• **What is needed**: With both ends included, transcribe exactly the records below from their first line to the line that contains "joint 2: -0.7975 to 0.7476".

• **Records provided**:
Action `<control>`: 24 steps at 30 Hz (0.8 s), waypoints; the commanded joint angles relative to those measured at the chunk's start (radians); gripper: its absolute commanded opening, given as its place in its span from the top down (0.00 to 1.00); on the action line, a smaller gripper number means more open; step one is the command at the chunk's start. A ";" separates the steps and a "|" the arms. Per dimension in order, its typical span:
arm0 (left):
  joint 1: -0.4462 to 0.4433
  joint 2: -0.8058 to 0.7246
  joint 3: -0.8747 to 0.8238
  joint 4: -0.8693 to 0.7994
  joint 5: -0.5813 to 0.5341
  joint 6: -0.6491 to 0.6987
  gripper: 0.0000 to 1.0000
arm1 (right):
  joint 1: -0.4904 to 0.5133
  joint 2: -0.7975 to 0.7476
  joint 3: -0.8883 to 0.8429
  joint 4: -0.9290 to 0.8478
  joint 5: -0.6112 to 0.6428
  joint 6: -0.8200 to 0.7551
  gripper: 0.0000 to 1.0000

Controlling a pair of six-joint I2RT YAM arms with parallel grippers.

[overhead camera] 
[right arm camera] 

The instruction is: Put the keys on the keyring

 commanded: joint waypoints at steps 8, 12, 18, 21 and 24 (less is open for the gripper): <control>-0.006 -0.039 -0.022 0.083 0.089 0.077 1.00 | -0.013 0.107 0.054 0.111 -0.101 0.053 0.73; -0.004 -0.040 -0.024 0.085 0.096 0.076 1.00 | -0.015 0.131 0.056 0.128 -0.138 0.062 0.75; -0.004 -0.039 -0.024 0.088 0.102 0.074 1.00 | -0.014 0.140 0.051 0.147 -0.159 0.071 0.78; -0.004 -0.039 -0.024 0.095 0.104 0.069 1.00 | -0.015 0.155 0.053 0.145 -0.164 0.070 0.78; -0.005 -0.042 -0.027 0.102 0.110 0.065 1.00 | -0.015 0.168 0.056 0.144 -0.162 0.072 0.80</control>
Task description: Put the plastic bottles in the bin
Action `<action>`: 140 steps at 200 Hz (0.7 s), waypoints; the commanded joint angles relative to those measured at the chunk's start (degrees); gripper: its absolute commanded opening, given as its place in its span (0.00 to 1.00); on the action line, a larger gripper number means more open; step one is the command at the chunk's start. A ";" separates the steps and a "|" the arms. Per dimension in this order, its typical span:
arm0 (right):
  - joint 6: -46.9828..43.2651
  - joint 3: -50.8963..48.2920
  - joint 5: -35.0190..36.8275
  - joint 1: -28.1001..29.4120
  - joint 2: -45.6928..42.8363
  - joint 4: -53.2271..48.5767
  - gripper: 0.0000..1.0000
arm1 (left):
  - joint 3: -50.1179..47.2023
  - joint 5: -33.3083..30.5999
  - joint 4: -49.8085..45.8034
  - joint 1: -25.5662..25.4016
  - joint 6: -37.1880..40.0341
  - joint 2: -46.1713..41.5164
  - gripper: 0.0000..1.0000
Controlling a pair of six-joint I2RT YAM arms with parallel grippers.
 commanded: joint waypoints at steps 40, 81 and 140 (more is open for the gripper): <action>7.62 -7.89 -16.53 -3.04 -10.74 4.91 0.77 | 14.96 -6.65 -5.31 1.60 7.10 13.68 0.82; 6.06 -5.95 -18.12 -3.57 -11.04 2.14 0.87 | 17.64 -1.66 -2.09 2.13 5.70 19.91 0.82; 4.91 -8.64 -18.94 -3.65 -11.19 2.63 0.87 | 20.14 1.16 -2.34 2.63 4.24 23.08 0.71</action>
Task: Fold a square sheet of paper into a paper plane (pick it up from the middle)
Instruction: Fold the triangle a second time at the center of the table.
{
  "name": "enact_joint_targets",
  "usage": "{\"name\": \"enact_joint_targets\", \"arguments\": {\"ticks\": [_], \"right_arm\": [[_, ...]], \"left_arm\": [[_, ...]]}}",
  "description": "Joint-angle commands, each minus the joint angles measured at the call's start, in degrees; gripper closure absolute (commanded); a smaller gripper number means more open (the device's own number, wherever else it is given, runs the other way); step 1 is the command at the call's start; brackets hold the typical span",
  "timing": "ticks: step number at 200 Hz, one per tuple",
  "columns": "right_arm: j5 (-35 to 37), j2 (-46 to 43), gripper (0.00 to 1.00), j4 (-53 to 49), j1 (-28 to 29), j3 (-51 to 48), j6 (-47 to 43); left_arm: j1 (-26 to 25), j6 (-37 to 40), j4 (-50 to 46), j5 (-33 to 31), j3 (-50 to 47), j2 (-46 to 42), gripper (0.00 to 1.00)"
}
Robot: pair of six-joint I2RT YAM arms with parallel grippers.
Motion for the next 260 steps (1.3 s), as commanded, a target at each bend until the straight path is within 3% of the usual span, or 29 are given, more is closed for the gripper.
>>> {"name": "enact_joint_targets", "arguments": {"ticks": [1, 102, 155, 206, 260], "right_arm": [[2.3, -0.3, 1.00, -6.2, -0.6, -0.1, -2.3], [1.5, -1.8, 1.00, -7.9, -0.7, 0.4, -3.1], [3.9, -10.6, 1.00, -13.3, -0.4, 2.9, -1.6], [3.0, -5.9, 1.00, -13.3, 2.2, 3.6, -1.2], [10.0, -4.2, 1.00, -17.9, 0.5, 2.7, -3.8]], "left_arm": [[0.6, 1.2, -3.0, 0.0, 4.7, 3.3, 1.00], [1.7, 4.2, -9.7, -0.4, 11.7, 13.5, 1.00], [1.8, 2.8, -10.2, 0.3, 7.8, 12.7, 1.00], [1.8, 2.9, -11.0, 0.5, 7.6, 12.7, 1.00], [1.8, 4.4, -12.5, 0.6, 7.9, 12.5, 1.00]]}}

• **Task answer**:
Action `<control>`: 24 steps at 30 Hz (0.8 s), waypoints; the commanded joint angles relative to those measured at the chunk's start (radians); gripper: its absolute commanded opening, given as its place in its span from the top down (0.00 to 1.00); on the action line, a smaller gripper number means more open; step one is the command at the chunk's start. A ";" separates the steps and a "|" the arms. Per dimension in order, its typical span:
arm0 (left):
  joint 1: -0.4462 to 0.4433
  joint 2: -0.8058 to 0.7246
  joint 3: -0.8747 to 0.8238
  joint 4: -0.8693 to 0.7994
  joint 5: -0.5813 to 0.5341
  joint 6: -0.6491 to 0.6987
  gripper: 0.0000 to 1.0000
arm1 (right):
  joint 1: -0.4904 to 0.5133
  joint 2: -0.7975 to 0.7476

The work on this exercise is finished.